Boggle.org: MacOS Musings

I've been using Macs on and off for years, but not really solidly until OS8. I'm a UNIX sysadmin, so when the OSX public beta came out I jumped on it pretty much straight away, and have barely touched the "classic" MacOS since.

What I am not is a "typical" Mac user: I don't do graphic design, DTP, video editting, or even much by way of word-processing. I use my Macs as front-ends to UNIX systems where I do my "real" work -- I may view Web pages on a Mac, but I edit it with vi on a Solaris machine.

So the following surprises me. A lot.

About six months ago I bought myself a G4. The 867MHz model. With extra RAM. Specifically so I'd have a nice modern machine to run OSX. Until a few days ago, it still had the factory OS install (with updates) installed, as OSX as shipped worked just fine for me.

On a whim, I decided to try doing my usual stuff under OS9 for a day. I hadn't touched "classic" MacOS since having major eye surgery some time ago, and if you're going to badmouth something then you really ought to have fairly current experience with it.

The factory install of OS9 was broken in some ways, particularly with reference to file associations. But I was only going to use it for a day, and had heaps of stuff set up just the way I wanted under OSX, so a reinstall wasn't really called for.
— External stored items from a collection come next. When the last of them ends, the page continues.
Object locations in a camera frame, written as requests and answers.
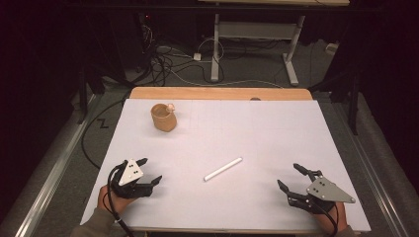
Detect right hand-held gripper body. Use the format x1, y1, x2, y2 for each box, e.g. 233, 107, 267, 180
287, 169, 357, 215

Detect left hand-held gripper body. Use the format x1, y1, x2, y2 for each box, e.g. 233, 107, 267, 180
110, 158, 154, 199

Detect person's right hand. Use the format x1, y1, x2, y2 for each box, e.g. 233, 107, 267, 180
311, 200, 349, 233

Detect person's left hand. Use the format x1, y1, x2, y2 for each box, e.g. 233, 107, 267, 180
97, 184, 133, 215

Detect tan ceramic cup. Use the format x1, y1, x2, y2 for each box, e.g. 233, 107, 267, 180
149, 103, 178, 133

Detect white straw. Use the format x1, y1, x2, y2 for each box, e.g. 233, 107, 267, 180
203, 156, 244, 183

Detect white table sheet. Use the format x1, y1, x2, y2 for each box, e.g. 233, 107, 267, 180
79, 98, 373, 233

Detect black metal stand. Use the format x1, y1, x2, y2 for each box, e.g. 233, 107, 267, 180
77, 65, 89, 125
348, 73, 361, 136

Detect white box on floor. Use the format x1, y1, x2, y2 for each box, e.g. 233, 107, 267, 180
325, 42, 340, 56

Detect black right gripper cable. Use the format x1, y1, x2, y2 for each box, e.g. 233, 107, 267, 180
309, 197, 341, 237

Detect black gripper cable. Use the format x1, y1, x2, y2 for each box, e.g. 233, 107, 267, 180
309, 197, 341, 237
104, 163, 136, 237

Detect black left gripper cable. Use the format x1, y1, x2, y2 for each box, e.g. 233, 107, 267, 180
104, 163, 136, 237

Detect grey metal rail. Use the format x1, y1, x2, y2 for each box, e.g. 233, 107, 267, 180
0, 94, 102, 237
330, 98, 411, 237

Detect black floor cable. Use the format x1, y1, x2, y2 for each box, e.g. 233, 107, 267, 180
80, 90, 132, 171

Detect tangle of floor cables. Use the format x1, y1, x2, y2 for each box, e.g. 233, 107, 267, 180
134, 24, 285, 90

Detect white metal desk frame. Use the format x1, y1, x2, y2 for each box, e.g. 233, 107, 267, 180
209, 12, 306, 88

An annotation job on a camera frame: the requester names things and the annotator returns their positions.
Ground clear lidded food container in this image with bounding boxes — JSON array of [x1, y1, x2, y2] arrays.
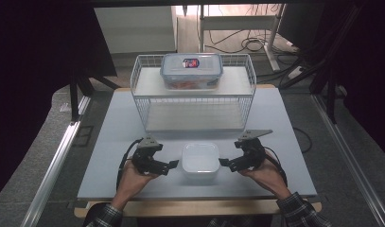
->
[[159, 52, 224, 91]]

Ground black metal stand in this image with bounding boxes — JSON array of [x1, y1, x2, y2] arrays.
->
[[308, 61, 341, 125], [68, 71, 122, 123]]

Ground person's plaid clothing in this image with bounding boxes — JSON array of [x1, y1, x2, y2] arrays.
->
[[207, 217, 245, 227]]

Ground white power strip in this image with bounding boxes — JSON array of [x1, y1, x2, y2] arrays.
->
[[288, 65, 306, 80]]

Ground aluminium floor rail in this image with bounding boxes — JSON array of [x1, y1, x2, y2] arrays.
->
[[20, 95, 92, 227], [310, 94, 385, 227]]

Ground black curtain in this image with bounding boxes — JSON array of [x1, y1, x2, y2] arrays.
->
[[0, 0, 118, 204], [319, 0, 385, 154]]

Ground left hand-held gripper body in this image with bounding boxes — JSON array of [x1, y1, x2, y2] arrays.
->
[[131, 134, 165, 175]]

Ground white cabinet panel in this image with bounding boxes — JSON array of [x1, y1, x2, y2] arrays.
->
[[94, 6, 179, 55]]

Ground person's left hand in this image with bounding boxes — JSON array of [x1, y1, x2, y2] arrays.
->
[[116, 157, 160, 206]]

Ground white desk frame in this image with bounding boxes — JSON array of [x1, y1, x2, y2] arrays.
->
[[198, 3, 288, 72]]

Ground white square plastic container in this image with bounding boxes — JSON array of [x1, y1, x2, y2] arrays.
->
[[181, 141, 220, 181]]

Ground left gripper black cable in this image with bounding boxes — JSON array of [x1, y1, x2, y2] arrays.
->
[[115, 137, 145, 191]]

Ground tangled floor cables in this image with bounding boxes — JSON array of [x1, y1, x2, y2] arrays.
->
[[204, 27, 278, 55]]

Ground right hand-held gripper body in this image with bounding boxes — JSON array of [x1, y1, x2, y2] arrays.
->
[[234, 129, 273, 171]]

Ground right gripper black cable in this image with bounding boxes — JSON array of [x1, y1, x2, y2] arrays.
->
[[263, 146, 289, 187]]

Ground thick black cable bundle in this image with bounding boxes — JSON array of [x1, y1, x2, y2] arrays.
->
[[255, 46, 317, 90]]

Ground thin black floor cable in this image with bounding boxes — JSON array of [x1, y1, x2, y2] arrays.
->
[[292, 126, 314, 154]]

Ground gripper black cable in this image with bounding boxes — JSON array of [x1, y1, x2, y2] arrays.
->
[[115, 137, 145, 191], [263, 146, 289, 187]]

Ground person's right hand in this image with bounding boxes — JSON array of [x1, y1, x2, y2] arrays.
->
[[237, 150, 292, 201]]

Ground white wire basket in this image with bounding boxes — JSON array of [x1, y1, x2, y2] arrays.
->
[[130, 53, 257, 133]]

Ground dark floor plate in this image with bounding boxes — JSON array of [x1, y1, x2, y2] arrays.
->
[[71, 125, 96, 148]]

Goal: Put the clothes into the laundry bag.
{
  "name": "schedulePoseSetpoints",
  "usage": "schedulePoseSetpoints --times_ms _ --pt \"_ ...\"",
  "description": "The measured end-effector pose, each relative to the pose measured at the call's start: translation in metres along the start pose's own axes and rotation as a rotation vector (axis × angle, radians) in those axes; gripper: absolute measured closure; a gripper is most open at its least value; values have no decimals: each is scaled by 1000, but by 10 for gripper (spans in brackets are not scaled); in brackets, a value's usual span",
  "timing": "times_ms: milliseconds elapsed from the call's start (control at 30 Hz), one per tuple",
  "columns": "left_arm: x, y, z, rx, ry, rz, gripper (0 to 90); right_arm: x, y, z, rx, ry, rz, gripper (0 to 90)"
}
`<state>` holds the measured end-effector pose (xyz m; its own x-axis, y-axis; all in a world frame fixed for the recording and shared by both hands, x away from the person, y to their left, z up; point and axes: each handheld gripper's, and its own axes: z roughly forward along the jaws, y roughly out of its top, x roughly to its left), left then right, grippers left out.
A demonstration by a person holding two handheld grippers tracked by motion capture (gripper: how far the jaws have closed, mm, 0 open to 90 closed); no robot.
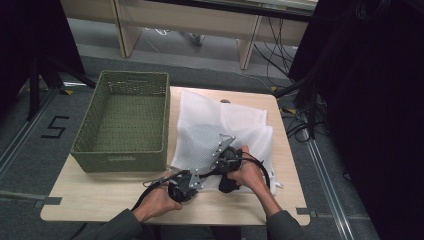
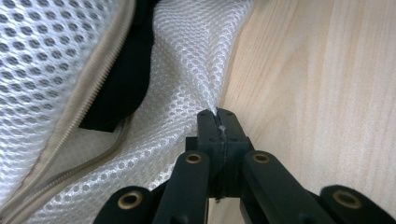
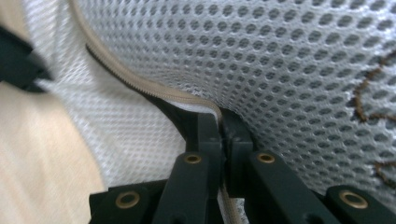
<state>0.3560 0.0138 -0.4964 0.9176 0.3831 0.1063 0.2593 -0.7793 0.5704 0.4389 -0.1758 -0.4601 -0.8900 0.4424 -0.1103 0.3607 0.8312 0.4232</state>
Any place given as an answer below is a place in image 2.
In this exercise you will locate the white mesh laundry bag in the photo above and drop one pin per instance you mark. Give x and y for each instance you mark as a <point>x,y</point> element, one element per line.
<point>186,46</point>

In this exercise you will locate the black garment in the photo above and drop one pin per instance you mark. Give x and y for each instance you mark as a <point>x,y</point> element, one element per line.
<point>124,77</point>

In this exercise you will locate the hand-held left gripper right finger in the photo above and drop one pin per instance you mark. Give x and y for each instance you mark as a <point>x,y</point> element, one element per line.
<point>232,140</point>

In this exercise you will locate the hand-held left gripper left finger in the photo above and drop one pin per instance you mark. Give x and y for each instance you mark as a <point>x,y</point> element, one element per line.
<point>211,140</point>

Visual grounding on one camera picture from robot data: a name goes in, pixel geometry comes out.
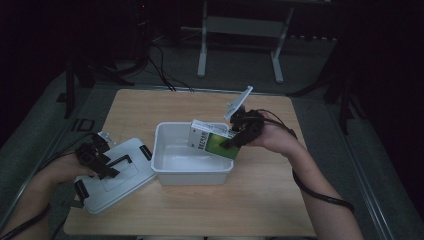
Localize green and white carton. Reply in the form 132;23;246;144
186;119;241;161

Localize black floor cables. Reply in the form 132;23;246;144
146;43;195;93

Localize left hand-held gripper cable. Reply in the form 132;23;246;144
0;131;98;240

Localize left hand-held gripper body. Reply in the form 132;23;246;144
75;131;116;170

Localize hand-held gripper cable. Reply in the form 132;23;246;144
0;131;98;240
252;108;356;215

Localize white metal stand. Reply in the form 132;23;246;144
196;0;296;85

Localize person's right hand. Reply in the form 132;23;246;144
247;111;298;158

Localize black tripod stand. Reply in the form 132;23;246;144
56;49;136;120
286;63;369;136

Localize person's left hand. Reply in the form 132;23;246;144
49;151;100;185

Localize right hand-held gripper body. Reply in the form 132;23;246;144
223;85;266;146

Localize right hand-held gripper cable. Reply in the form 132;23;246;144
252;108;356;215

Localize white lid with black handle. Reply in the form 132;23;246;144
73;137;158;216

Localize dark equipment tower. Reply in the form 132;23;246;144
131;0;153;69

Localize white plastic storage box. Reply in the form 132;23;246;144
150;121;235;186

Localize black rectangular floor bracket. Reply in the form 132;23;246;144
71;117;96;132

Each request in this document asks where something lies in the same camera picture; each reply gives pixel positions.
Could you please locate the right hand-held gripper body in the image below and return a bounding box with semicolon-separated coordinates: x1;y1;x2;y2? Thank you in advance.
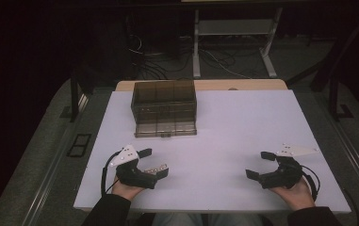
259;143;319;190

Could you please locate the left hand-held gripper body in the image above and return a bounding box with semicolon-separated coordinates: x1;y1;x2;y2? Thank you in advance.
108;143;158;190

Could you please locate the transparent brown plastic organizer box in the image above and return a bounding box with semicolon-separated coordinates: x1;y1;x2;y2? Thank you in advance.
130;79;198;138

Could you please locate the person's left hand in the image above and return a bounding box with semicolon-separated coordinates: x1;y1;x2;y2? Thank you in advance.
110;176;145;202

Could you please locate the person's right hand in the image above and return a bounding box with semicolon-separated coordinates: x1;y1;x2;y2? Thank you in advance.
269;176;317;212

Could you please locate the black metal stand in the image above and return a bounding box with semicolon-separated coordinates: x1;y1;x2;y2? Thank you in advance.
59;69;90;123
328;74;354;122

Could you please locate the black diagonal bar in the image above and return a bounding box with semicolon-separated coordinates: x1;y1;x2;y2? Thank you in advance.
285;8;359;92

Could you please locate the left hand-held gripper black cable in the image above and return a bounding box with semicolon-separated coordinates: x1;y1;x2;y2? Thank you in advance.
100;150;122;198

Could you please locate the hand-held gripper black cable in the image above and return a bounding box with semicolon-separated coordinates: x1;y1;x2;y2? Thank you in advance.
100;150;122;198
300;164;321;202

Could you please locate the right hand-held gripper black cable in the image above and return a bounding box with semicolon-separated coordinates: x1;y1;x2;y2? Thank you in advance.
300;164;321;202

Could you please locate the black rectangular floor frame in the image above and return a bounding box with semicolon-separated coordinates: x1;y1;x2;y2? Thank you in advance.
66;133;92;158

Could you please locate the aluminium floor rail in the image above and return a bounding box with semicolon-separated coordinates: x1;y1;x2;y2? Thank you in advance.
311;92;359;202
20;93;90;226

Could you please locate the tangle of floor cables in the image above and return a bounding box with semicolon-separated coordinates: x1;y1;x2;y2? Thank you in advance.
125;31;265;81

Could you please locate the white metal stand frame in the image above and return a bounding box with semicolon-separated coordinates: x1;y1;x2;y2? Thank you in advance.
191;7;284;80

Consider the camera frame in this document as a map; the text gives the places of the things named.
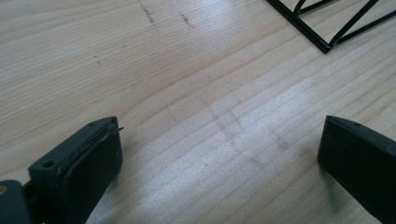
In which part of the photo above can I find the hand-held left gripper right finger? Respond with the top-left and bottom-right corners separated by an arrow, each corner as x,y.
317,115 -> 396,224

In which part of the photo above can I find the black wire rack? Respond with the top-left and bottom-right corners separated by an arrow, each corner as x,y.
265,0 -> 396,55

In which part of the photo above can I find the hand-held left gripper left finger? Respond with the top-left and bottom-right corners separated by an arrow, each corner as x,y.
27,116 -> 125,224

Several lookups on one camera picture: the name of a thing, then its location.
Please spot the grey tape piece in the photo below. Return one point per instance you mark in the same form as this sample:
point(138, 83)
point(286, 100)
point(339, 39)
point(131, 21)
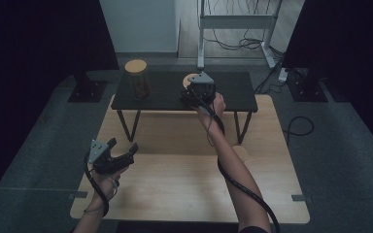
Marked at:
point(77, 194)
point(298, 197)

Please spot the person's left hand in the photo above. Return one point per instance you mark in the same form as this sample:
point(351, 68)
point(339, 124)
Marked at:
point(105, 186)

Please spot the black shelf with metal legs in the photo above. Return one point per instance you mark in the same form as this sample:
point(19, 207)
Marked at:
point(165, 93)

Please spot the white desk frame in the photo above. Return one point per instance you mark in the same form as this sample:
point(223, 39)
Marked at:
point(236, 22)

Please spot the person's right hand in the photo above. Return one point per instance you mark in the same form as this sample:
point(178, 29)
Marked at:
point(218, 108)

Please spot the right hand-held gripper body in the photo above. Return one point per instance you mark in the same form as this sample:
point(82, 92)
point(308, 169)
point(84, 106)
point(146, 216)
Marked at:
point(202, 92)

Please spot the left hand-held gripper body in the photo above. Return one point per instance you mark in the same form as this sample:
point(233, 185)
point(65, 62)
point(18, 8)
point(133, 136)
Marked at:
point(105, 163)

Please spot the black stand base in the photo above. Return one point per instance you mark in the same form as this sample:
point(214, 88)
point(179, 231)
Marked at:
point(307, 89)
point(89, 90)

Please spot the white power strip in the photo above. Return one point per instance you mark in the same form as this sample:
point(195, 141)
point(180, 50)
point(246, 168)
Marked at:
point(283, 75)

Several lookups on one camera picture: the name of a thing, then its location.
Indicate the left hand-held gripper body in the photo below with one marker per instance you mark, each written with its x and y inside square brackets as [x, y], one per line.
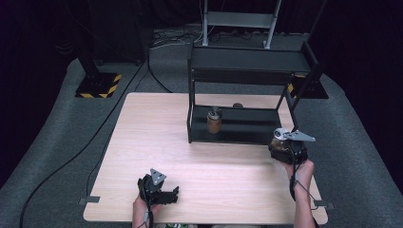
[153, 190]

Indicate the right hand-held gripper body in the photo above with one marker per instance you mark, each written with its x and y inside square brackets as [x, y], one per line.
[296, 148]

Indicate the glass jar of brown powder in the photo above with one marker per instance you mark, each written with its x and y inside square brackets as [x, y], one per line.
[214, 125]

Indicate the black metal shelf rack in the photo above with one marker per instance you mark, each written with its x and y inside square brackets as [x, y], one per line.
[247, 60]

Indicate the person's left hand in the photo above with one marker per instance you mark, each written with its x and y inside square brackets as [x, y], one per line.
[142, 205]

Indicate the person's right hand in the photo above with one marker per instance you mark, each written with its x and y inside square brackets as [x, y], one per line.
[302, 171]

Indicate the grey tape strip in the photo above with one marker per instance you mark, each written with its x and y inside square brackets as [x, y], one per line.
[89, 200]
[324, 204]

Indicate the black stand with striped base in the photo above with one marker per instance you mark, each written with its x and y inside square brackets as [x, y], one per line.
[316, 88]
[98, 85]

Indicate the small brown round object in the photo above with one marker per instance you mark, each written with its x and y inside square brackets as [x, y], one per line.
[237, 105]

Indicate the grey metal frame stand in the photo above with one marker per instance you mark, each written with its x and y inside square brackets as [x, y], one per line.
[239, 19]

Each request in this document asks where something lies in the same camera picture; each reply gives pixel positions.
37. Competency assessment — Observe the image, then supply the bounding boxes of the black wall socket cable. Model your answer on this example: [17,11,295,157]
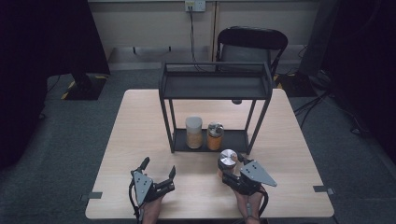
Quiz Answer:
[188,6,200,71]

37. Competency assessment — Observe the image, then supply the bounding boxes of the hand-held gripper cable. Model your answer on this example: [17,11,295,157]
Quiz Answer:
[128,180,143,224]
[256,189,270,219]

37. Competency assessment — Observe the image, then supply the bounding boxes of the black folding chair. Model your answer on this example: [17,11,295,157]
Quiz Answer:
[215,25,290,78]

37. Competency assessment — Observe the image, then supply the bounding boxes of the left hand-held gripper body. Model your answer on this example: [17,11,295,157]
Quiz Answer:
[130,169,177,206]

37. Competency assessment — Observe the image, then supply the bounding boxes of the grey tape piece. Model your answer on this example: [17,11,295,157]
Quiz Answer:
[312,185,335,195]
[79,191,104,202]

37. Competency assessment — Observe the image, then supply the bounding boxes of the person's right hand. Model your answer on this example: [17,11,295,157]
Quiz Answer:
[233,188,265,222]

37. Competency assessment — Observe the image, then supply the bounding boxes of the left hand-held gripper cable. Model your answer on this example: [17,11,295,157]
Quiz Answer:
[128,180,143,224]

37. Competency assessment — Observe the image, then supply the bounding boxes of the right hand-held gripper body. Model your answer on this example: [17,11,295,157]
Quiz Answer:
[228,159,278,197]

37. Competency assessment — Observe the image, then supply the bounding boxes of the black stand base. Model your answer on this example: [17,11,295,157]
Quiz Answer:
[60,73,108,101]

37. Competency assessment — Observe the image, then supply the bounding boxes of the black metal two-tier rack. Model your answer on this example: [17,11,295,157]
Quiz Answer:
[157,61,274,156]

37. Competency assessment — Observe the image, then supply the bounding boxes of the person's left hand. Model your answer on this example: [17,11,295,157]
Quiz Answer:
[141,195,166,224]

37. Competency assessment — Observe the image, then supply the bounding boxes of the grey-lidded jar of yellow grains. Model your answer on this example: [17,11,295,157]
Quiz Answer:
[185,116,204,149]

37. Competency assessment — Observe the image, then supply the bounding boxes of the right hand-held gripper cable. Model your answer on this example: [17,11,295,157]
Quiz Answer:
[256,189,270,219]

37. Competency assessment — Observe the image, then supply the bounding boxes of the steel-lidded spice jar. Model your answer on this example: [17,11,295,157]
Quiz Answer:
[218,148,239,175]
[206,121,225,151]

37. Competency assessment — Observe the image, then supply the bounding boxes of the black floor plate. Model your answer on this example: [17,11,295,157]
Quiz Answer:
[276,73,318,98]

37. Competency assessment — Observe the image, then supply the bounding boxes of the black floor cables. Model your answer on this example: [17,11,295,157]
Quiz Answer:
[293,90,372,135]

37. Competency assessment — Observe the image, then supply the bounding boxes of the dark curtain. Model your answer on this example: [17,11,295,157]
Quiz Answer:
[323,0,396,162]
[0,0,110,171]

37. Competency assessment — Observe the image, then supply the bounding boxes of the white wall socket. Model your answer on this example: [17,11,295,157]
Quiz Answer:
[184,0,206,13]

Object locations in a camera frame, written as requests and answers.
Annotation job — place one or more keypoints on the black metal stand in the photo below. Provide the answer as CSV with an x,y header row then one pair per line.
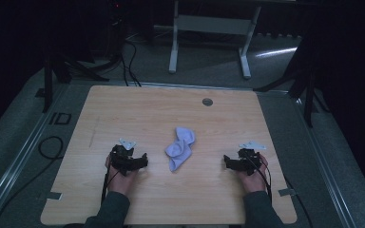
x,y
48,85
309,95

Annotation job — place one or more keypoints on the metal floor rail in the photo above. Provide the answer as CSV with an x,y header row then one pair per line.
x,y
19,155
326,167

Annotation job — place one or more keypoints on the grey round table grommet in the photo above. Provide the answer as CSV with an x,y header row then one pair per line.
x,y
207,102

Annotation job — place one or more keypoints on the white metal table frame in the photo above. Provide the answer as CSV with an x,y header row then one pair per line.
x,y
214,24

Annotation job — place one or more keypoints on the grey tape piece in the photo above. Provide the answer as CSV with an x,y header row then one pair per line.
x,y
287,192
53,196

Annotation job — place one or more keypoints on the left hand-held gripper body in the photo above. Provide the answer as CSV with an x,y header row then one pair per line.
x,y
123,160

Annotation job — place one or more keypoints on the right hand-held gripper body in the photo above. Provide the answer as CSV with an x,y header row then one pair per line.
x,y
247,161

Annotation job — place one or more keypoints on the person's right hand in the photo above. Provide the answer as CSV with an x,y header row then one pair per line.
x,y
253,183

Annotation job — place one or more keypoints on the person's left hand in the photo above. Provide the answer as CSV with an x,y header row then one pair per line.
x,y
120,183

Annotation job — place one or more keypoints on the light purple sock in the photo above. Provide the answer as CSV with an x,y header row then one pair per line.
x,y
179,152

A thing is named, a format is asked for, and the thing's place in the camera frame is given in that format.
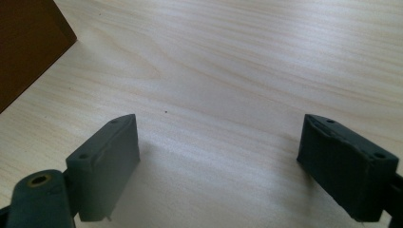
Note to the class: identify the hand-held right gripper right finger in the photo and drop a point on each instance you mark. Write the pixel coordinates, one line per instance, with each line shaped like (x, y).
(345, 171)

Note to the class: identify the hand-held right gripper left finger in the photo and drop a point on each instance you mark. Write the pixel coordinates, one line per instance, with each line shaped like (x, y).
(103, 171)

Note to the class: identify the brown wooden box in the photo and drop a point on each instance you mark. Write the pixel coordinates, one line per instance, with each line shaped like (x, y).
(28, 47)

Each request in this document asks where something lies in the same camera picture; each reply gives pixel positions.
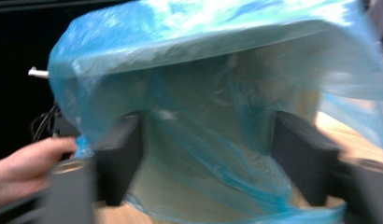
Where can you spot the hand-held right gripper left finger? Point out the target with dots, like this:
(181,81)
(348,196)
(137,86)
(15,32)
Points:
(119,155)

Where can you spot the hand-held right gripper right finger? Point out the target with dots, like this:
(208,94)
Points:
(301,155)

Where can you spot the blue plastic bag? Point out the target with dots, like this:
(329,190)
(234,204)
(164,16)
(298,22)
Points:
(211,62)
That was a week ago. Yesterday I nuked everything on the disk, repartitioned, and did a clean OS9 install. I've left space for OSX, and grabbed all the updaters required to bring it up to 10.1.3, but haven't gotten around to reinstalling it yet.

Why?

Because the OS9 user interface is *so* much cleaner than OSX's. The main things I'm sacrificing are a commandline, which I can get on any number of UNIX hosts when I need one; simple PDF creation, which I'll take care of by creating a PDF print queue on my home e-smith server; and the convenience of tools like OmniDictionary in the Services menu, which I'm going to try to replace with some AppleScript.

What about proper multitasking and memory protection, you ask?

Well, to be honest there's the odd glitch, multitasking-wise, but not a lot. Switching Virtual PC into fullscreen mode causes Audion to skip, and there's a small slowdown in interactive performance when I copy a very large number of medium-sized files across the network -- as an example, copying 10GB of MP3s to an AppleShare server on my LAN -- but I don't do these things very often, so for the most part everything co-exists quite happily: right now I've got Audion playing music streamed from my home web server, NiftyTelnet with a bunch of SSH sessions running, Mozilla 0.9.8 downloading a few files, Virtual PC running the AudioGalaxy satellite under Windows95 in the background, and AppleWorks sitting idle with a spreadsheet open.

I've decided that I'd rather have the clean interface.

Having UNIX under the hood is nice, and if I didn't have shell accounts on hosts scattered all around the world, then I'd probably decide differently, but being able to bring up a local shell doesn't make up for the clutter and distraction in Aqua. And the non-UNIX-related enhancements in OSX, like access to CIFS and NFS volumes, and the Finder column view, I can live without for now.

I guess what I really want is a modern version of A/UX.



e-smith:
Now known as "Mitel SME Server", I'd happily recommend this thing to my parents. It's a specialized Linux distribution which asks as few questions as possible and acts as a local file/web/mail/print server and Internet gateway configured from a web interface. An excellent use for any old PC hardware you have lying around, and probably a better bet than most "black box" DSL routers as it does AppleTalk file/print services.